#### Exercise data
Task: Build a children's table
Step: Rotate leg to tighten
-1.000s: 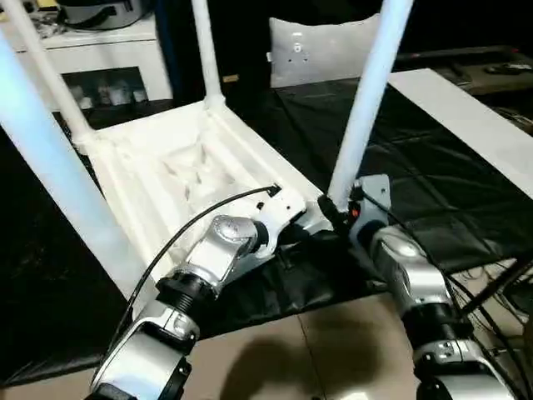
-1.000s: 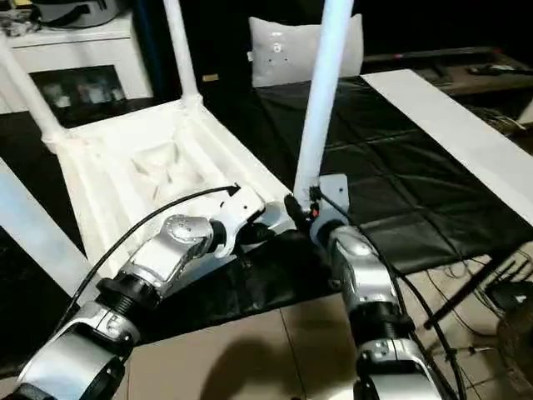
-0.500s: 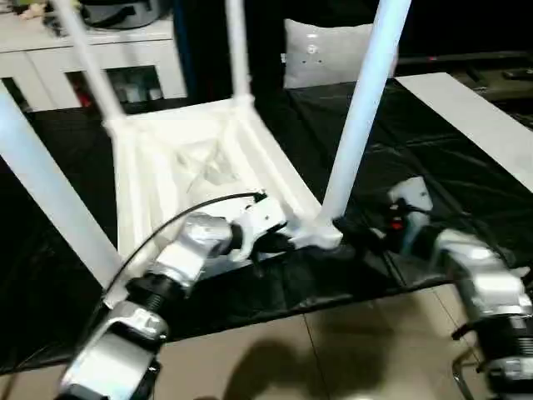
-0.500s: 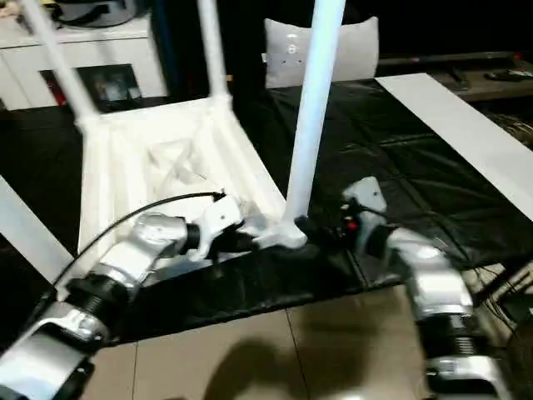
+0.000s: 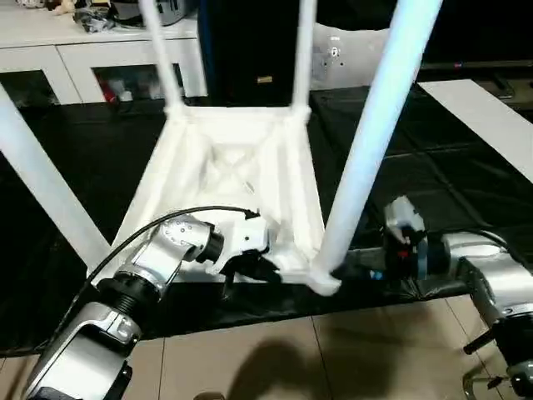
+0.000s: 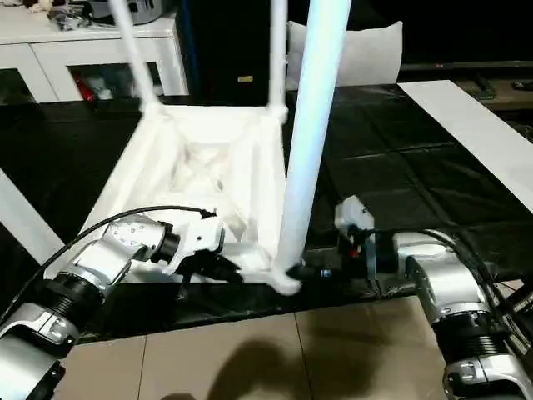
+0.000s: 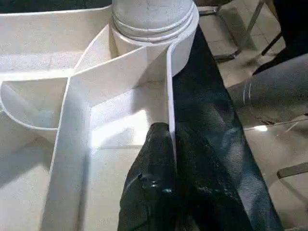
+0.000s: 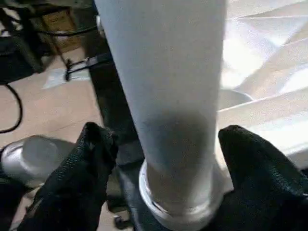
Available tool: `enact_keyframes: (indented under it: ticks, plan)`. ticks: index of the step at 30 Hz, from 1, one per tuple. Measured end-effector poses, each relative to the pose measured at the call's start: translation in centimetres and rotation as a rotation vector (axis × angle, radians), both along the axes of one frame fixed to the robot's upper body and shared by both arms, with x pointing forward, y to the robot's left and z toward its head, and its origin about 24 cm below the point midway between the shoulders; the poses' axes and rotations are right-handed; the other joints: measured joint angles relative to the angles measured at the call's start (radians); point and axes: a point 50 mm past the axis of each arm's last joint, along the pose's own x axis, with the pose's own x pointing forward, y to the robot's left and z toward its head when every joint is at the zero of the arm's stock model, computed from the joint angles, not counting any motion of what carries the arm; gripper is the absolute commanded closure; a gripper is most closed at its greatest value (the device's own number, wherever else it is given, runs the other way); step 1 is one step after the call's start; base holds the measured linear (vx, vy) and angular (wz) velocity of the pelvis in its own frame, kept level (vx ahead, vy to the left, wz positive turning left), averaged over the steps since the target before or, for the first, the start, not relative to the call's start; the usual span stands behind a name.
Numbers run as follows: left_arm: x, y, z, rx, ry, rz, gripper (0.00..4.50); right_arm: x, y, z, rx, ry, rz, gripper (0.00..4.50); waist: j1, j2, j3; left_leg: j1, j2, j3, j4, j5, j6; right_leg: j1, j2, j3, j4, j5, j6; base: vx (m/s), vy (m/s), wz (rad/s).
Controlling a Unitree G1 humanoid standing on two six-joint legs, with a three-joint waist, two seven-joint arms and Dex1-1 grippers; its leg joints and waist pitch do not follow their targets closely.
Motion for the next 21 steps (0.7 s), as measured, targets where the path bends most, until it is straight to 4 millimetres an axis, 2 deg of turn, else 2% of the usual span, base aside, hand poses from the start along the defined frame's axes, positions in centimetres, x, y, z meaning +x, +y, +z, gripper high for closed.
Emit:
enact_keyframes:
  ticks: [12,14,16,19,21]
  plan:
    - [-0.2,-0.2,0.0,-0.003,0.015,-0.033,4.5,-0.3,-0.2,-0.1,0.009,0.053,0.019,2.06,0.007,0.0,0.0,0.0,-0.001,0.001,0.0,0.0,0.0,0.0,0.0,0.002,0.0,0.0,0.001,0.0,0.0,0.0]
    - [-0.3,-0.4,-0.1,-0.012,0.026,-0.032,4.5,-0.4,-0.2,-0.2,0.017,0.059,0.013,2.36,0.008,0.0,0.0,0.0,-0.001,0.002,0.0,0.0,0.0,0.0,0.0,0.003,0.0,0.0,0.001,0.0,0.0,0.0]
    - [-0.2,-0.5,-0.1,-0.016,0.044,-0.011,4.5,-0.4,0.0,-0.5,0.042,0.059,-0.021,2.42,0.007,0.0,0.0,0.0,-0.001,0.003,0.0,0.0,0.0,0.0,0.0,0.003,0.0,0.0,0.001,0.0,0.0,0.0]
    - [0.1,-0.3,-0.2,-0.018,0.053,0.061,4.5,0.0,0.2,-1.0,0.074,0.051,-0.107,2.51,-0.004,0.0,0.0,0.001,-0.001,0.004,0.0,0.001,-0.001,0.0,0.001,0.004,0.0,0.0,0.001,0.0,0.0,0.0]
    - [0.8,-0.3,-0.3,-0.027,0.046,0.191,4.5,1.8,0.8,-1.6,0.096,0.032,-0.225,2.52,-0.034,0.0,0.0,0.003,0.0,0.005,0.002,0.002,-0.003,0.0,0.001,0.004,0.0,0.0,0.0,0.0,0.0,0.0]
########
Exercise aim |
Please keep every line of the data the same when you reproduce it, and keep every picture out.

Response below |
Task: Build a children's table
Step: Rotate leg to tighten
-1.000s: 
-1.000s: 
-0.500s: 
-0.500s: 
+0.000s: 
+0.000s: 
+0.000s: 
+0.000s: 
Available tool: `enact_keyframes: (indented under it: ticks, plan)`. ticks: index of the step at 30 Hz, from 1, one per tuple. Measured end-effector poses, each relative to the pose measured at the call's start: translation in centimetres and rotation as a rotation vector (axis × angle, radians), both along the axes of one frame fixed to the robot's upper body and shared by both arms, with x pointing forward, y to the robot's left and z toward its head, and its origin about 24 cm below the point midway between the shoulders; the poses' axes and rotations are right-handed; the other joints: measured joint angles relative to the angles measured at the call's start (radians); point and axes: a point 50 mm past the axis of each arm's last joint, along the pose's own x axis, with the pose's own x pointing forward, y to the robot's left and z toward its head when every joint is at the zero of the arm's stock model, computed from the joint angles, not counting any motion of what carries the arm; gripper is the absolute commanded closure; a gripper is most closed at its greatest value (the device's own number, wherever else it is given, runs the other way); step 1 is one step after the call's start; base holds the measured linear (vx, vy) and angular (wz) velocity of the pelvis in its own frame, kept level (vx ahead, vy to the left, wz positive turning left), averaged over the steps since the target before or, for the first, the start, not relative to the call's start; the usual span stands behind a name.
Numbers run as follows: left_arm: x, y, z, rx, ry, rz, gripper (0.00..4.50); right_arm: x, y, z, rx, ry, rz, gripper (0.00..4.50); waist: j1, j2, j3; left_leg: j1, j2, j3, j4, j5, j6; right_leg: j1, j2, j3, j4, j5, j6; base: vx (m/s), vy (m/s), wz (rad/s).
Controlling a Unitree G1 humanoid standing on two six-joint legs, with a three-joint waist, two seven-joint arms and Dex1-1 grippers; its leg joints and waist pitch do not follow their targets closely.
Motion for the next 21 steps (0.7 s), as measured, targets where the path bends most, until it is straight to 4 millimetres an axis, 2 deg of turn, else 2% of the usual span, base aside, hand poses from the start along the defined frame's axes, positions in centimetres, x, y, z meaning +x, +y, +z, gripper high for closed.
Emit:
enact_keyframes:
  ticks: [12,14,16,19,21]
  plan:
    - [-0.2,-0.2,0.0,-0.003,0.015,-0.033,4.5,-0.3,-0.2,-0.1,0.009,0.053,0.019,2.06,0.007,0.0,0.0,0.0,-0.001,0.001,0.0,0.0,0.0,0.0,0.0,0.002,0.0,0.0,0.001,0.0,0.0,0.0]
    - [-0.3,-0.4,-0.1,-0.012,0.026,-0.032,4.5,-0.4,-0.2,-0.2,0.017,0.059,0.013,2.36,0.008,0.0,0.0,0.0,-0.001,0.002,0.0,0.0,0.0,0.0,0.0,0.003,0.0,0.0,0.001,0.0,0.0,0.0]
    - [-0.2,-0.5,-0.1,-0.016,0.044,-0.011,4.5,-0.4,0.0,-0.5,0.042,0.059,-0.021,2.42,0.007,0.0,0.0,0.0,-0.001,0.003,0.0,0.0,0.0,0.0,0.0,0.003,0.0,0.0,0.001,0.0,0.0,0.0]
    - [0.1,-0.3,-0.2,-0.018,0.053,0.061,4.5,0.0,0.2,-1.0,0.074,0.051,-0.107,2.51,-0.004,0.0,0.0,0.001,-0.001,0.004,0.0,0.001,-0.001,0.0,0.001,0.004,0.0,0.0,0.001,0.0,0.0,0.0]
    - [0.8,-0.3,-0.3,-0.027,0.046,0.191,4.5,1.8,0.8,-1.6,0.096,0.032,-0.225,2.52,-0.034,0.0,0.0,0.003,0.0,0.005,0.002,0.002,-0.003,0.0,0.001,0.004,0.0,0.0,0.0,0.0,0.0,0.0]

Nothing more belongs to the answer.